→ GOAL OF THE EXERCISE
Of the entries below, return only those lines from the line with "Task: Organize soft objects" to the line with "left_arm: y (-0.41", exactly, both included.

→ TASK MATERIAL
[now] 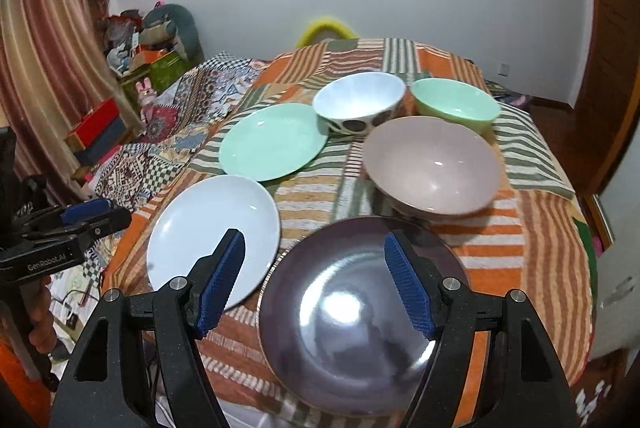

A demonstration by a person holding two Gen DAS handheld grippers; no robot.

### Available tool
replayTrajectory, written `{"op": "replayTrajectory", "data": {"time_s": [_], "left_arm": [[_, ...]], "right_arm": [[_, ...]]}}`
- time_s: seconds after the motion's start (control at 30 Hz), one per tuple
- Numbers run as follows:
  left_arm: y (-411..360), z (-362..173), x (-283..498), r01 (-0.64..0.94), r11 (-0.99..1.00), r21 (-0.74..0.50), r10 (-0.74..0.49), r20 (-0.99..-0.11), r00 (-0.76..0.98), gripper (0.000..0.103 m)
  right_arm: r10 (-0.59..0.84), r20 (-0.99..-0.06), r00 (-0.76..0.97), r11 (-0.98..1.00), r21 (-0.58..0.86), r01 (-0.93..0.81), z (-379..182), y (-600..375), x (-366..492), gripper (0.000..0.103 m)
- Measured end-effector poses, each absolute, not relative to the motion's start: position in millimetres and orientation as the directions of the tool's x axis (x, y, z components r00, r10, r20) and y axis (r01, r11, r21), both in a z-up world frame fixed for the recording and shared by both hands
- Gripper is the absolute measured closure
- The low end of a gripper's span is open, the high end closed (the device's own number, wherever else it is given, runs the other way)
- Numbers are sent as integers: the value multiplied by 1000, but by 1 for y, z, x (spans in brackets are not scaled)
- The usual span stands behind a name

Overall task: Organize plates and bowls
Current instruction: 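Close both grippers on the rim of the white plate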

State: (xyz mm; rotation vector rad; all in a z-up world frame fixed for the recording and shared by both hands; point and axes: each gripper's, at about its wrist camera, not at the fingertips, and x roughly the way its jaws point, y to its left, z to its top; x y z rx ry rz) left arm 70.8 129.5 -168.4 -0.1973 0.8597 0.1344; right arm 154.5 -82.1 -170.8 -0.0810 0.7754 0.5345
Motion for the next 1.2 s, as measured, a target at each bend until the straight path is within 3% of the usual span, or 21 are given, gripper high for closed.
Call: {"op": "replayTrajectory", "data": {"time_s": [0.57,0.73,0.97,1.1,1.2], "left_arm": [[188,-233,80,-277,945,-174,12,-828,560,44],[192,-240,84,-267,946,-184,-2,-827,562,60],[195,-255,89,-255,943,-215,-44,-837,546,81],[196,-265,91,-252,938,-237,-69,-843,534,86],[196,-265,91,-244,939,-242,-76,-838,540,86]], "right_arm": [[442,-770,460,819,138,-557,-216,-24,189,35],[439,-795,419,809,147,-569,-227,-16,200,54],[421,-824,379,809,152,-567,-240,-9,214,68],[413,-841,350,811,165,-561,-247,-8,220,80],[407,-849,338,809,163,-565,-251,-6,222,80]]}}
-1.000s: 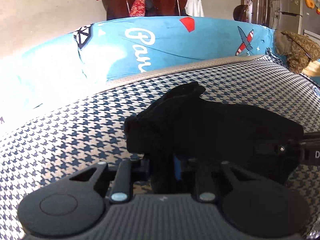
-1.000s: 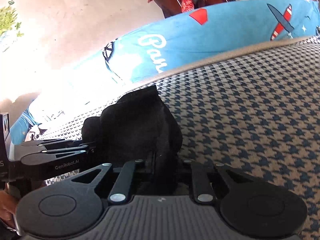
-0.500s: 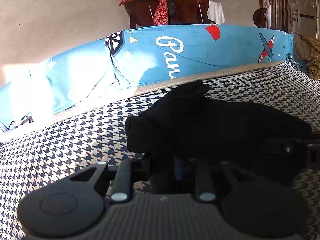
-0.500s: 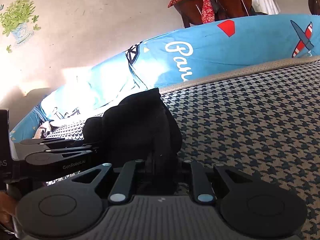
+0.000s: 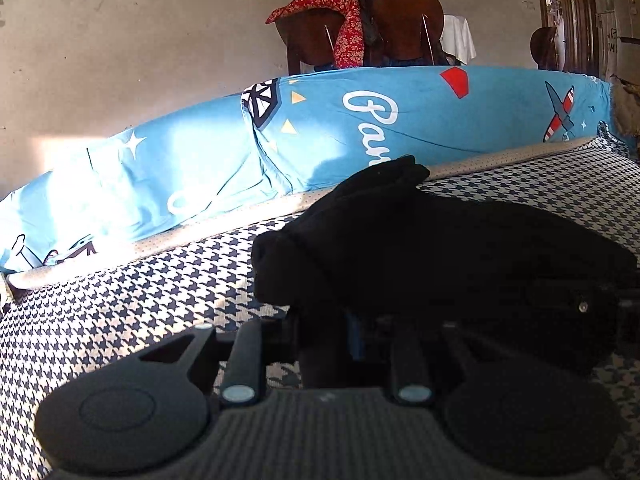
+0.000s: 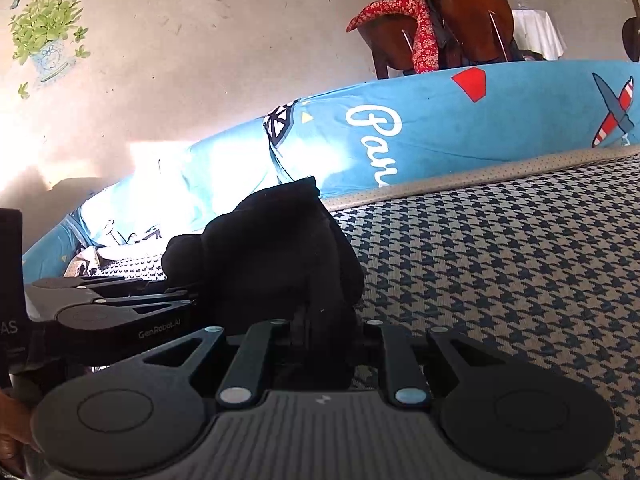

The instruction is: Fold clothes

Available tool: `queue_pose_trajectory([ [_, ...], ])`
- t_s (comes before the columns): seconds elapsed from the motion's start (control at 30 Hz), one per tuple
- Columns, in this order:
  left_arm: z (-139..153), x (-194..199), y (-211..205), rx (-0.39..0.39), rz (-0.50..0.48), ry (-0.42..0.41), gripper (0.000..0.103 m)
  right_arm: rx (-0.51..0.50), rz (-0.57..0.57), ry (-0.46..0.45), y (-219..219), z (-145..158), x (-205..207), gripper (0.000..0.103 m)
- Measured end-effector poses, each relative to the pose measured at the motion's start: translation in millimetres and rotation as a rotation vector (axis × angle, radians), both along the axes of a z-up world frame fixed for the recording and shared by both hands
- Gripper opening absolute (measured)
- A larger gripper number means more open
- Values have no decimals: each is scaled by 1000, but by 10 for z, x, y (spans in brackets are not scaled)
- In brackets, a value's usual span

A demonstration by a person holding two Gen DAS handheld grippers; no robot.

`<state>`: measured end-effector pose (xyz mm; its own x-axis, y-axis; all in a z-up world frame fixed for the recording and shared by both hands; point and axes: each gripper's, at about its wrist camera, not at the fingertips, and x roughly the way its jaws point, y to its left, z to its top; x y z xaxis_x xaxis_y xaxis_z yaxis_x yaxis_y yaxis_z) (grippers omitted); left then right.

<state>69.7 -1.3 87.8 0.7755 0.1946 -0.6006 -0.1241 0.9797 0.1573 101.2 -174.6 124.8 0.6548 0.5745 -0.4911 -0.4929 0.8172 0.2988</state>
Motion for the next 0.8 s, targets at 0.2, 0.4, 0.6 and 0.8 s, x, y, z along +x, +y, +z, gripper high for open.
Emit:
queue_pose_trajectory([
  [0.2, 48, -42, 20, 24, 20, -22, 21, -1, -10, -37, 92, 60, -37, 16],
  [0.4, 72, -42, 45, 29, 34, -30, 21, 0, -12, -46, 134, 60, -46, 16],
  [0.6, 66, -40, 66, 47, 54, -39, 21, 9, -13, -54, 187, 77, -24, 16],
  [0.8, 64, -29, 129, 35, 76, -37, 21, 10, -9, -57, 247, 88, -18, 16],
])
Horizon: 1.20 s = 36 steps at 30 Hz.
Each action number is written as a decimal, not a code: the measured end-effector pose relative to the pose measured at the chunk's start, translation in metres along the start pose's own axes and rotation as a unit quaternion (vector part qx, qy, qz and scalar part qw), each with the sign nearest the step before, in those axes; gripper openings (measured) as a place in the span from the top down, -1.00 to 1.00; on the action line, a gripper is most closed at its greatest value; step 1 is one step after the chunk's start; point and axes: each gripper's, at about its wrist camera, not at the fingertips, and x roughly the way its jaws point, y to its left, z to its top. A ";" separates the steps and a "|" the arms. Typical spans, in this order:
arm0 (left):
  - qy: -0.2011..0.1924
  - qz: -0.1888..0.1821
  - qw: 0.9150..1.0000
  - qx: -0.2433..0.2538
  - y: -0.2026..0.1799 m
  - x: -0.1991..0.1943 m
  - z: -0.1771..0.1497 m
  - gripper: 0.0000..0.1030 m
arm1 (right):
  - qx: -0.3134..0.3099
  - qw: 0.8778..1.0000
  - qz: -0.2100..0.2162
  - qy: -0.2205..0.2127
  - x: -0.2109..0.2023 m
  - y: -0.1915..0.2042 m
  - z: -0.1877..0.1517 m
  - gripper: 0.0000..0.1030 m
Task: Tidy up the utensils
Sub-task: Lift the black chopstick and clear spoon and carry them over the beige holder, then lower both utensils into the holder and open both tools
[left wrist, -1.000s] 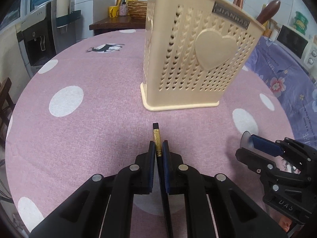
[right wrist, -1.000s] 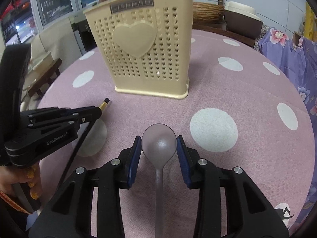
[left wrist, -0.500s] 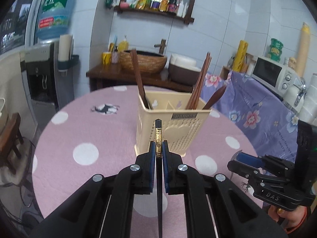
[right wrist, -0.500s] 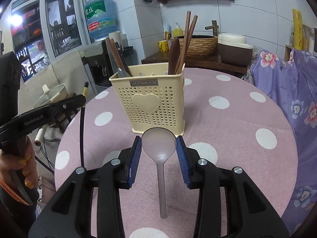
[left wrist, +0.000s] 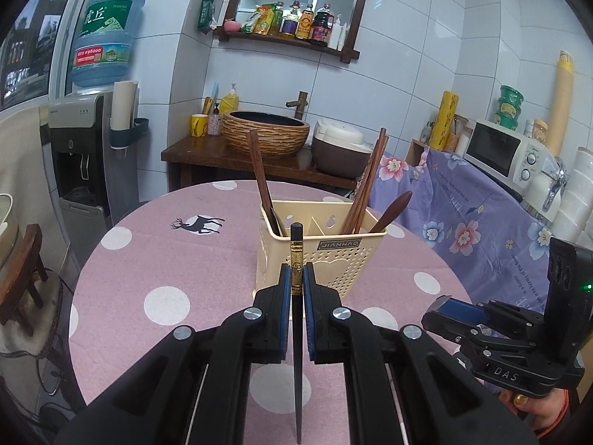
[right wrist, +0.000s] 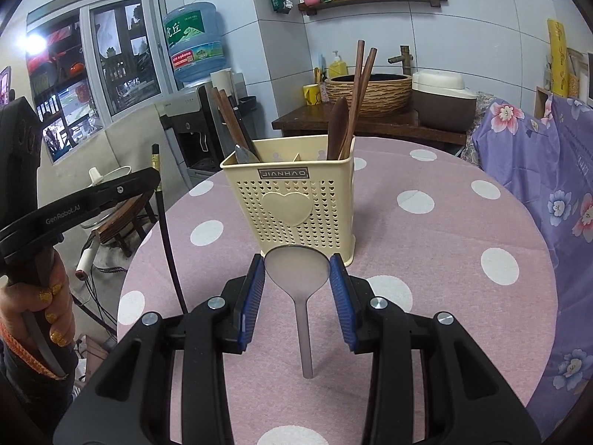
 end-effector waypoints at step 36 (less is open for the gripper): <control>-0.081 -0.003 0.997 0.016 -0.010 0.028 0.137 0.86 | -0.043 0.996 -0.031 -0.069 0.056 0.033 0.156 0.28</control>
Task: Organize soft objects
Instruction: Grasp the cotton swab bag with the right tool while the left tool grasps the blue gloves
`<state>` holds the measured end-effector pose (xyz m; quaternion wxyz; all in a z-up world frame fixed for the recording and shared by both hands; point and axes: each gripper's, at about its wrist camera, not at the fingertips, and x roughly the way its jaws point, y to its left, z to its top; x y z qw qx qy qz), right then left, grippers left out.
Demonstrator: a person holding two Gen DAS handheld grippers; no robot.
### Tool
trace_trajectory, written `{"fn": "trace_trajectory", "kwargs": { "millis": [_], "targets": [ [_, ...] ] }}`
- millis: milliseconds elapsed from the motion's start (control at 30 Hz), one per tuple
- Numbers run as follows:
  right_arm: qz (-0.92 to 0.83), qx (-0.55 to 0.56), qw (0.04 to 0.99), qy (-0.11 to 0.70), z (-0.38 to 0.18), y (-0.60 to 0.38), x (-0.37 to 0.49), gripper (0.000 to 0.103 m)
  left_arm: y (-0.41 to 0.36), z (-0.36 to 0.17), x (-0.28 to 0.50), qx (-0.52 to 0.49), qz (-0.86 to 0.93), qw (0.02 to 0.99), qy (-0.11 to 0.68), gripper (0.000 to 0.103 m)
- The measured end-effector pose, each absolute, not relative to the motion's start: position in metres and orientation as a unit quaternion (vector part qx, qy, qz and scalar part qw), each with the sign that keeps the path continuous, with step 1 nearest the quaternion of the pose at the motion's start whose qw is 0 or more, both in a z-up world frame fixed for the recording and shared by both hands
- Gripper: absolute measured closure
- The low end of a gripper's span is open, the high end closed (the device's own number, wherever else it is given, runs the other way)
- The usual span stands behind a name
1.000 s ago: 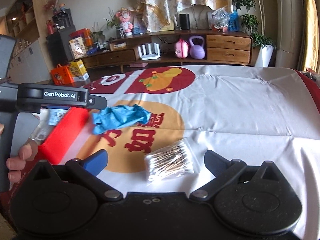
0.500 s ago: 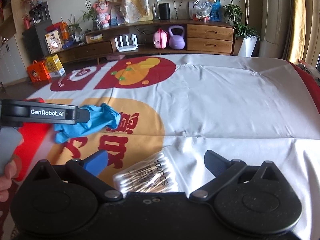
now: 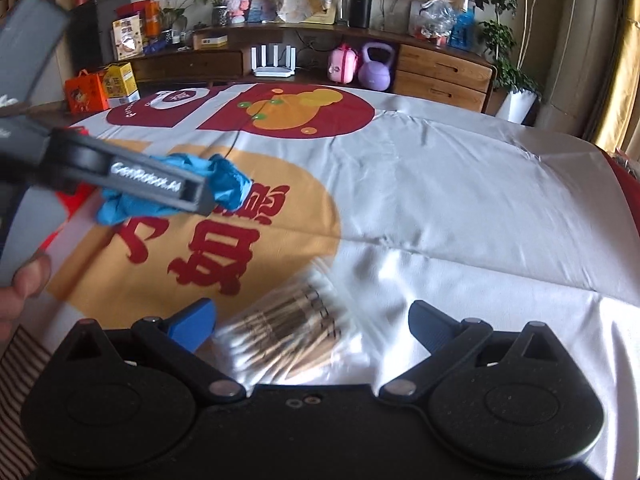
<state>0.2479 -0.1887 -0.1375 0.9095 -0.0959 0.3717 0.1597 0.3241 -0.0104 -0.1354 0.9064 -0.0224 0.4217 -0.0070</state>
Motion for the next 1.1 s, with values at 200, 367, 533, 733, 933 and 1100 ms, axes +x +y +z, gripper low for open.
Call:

→ EXERCISE RESPONSE
Task: Organize soft objects
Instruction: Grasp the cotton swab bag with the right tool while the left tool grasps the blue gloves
`<state>` holds the measured end-effector pose (xyz m; quaternion wxyz; all in a z-up world frame fixed for the recording and shared by both hands; point and axes: each gripper's, at about its wrist camera, not at the fingertips, and x roughly the way its jaws point, y to its left, z to its top; x y z qw qx qy qz), right then left, grippers left out.
Demonstrator: a person holding two Gen DAS handheld grippers; no robot.
### Tool
trace_trajectory, written `{"fn": "trace_trajectory", "kwargs": { "millis": [_], "targets": [ [_, ...] ] }}`
- millis: milliseconds elapsed from the motion's start (control at 30 Hz), one per tuple
- Numbers run as follows:
  right_arm: qz (-0.92 to 0.83), qx (-0.55 to 0.56), qw (0.04 to 0.99), qy (-0.11 to 0.70), z (-0.38 to 0.18), y (-0.60 to 0.38), x (-0.37 to 0.49), gripper (0.000 to 0.103 m)
  left_arm: y (-0.41 to 0.36), z (-0.36 to 0.17), x (-0.28 to 0.50), qx (-0.52 to 0.49), qz (-0.86 to 0.93), qw (0.02 to 0.99), qy (-0.11 to 0.68), gripper (0.000 to 0.103 m)

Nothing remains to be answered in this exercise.